Isobel Heyman  is a British psychiatrist and consultant at the Great Ormond Street Hospital. She was named as the Royal College of Psychiatrists Psychiatrist of the Year in 2015.

Early life and education 
Heyman first studied pharmacology, before training in medicine at the UCL Medical School. She trained in psychiatry at the Maudsley Hospital. She earned a doctorate in developmental neurobiology at Guy's and St Thomas' NHS Foundation Trust, where she investigated rhombomere boundaries.

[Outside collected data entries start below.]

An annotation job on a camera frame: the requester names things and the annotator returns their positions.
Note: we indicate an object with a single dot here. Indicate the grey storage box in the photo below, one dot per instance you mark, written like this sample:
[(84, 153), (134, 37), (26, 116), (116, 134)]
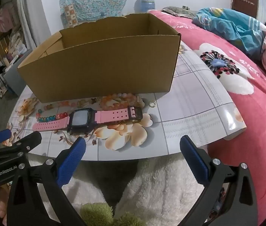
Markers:
[(12, 77)]

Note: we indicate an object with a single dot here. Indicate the blue printed quilt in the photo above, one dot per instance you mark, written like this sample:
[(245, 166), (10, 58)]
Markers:
[(227, 26)]

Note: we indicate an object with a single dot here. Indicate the brown cardboard box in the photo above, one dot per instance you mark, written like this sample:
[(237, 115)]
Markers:
[(100, 63)]

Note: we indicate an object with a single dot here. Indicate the pink floral bedsheet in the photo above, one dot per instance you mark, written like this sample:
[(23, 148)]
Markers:
[(241, 127)]

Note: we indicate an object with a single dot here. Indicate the gold hair clip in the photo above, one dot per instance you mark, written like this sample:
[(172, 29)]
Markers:
[(139, 99)]

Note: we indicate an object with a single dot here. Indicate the person's left hand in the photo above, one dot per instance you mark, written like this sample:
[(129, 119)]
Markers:
[(1, 210)]

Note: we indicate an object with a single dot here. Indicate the hanging pink garment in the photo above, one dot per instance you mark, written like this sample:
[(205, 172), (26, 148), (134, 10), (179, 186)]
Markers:
[(4, 18)]

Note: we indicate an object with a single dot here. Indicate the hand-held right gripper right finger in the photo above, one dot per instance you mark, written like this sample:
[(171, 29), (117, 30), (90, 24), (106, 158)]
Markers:
[(194, 162)]

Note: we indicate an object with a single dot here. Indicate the camouflage cloth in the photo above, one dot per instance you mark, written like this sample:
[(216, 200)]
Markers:
[(175, 11)]

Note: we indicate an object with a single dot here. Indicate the blue water bottle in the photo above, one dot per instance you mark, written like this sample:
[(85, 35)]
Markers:
[(147, 3)]

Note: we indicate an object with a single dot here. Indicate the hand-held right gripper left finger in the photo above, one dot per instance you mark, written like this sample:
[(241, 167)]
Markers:
[(71, 162)]

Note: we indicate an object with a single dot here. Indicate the pile of white bags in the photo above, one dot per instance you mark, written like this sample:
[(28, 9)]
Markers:
[(17, 42)]

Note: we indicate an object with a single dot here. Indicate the square digital wristwatch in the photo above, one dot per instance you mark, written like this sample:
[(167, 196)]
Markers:
[(81, 120)]

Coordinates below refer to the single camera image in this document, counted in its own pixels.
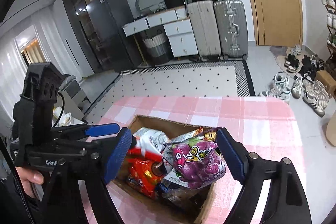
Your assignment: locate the silver suitcase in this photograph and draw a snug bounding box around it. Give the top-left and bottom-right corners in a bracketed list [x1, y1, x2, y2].
[214, 0, 249, 61]

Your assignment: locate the orange red snack packet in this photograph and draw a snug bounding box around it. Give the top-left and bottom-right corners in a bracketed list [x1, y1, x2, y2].
[126, 155, 165, 200]

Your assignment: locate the purple snack packet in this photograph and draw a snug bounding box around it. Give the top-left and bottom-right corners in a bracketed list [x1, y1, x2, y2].
[164, 139, 226, 189]

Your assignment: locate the dark glass cabinet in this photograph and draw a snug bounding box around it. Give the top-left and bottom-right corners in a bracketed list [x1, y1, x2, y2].
[60, 0, 103, 75]

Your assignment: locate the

In 1995 she returned to the Institute of Psychiatry, Psychology and Neuroscience, where she specialised in child and adolescent psychiatry.

Research and career 
In 1998 Heyman founded the first United Kingdom (UK) clinic for young people with obsessive–compulsive disorder. She was involved with the Tourette syndrome clinic and the Great Ormond Street Hospital (GOSH) epilepsy programme.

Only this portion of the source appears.